6. DNA pol I remove primer with DNA.
7. DNA ligase bonds the 3 end of the second fragment to the 5 end of the first fragment.

In missmatch repair, enzymes correct errors that persist. The ends of eukaryotic chromosomal DNA get shorter with each round of replication. Telomerase catalyzes the lengthening of telomeres in germ cells. The bacterial chromosome is usually a circular DNA molecule with some associated protein. Eukaryotic chromatin making up a chromosome is composed mostly of DNA, histones, and other proteins.


Video:
http://www.youtube.com/watch?v=teV62zrm2P0

Sunday, January 17, 2010

Chapter Fifteen: the chromosomal basis of inheritance

Q1: What's that structure of chromosome?
A1: Each chromosome consists two sister chromotids, connecting by centremere.
Q2: Where are Mendel's hereditary factors located in the cell?
A2: DNA
Q3: What lead to genetic variation?
A3: Law of segregation and law of independent assortment

Five Facts:
1. Mendelian inheritance has its physical basis in the behavior of chromosomes.
2. Sex-linked genes exhibit unique patterns of inheritance.
3. Linked genes tend to be inherited together because they are locaed near each other on the same chromosome.
4. Alterations of chromosome number or structure cause some genetic disorders
5. some inheritance patterns are exceptions to the standard chromosome theroy.

Figure:


nondisjunction in which the members of a pair of homologous chromosomes do not move apart properly during meiosis I or sister chromatids fail to separate during meiosis II
Summary:
Chromosomes and genes are both pressent in pairs in diploid cells; homologous chromosomes separate during the process of meiosis; and fetilization restores the paired condition for both chromosomes and genes.

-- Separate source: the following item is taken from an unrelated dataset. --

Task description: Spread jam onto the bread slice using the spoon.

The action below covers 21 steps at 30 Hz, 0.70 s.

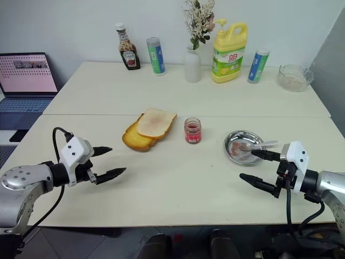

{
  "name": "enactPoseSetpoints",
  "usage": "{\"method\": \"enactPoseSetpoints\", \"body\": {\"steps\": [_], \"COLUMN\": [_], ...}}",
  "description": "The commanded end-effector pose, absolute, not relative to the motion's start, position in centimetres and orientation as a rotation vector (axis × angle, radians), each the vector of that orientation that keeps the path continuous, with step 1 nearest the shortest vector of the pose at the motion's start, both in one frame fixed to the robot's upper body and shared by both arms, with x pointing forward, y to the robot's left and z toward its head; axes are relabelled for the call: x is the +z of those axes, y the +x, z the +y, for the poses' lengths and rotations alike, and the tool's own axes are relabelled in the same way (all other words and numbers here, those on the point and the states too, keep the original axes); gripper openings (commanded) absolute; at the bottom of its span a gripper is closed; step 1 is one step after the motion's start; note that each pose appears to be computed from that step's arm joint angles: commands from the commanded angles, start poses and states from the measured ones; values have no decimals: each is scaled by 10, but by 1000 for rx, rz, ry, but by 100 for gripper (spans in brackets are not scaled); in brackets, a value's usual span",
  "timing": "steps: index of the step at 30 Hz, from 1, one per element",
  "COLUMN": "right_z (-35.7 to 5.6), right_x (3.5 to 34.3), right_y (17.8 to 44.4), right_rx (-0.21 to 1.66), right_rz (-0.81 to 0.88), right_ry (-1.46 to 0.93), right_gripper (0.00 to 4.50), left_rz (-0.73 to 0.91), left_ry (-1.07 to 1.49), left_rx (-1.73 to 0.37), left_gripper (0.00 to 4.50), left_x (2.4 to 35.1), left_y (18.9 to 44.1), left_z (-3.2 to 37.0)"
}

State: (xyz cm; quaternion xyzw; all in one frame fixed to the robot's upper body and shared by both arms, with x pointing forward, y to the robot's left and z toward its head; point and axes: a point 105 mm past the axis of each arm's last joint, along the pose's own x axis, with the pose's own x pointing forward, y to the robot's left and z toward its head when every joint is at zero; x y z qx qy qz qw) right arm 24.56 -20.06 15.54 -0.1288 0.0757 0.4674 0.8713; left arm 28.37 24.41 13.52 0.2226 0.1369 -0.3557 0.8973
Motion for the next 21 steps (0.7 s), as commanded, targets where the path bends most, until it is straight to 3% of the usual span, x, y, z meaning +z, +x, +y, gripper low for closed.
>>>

The behavior of chromosomes during meiosis accounts for Mendel's laws of segregation and independent assortment. Sex is an inherited phenotypic character usually determined by which sex chromosomes are present. A gene located on either sex chromosome is called a sex-linked gene. X chromosome has more genes than Y chromosome. In females, one of two X chromosome is radonly inactivate, which is called barr body.
Genes located on the same chromosome that tend to be inherited together in genetic crosses are said to be linked genes. Genetic recombination is the production of offspring with combinations of traits that differ from those found in either parent. A genetic map based on recombination frequencies is called a linkage map. The father apart genes are, the more likely their allele combinations will be recombined during crossing over. If either of the aberrant gametes unites with a normal one at fertilization, the zygote will also have an abnormal number of a chromosome, a condition known as aneuploidy. missing one is monosomic; triplicate is trisomic. Polyploidy have more than two complete chromosome sets. Chromosome breakage can result in deletions, inversions. duplications, and translocations.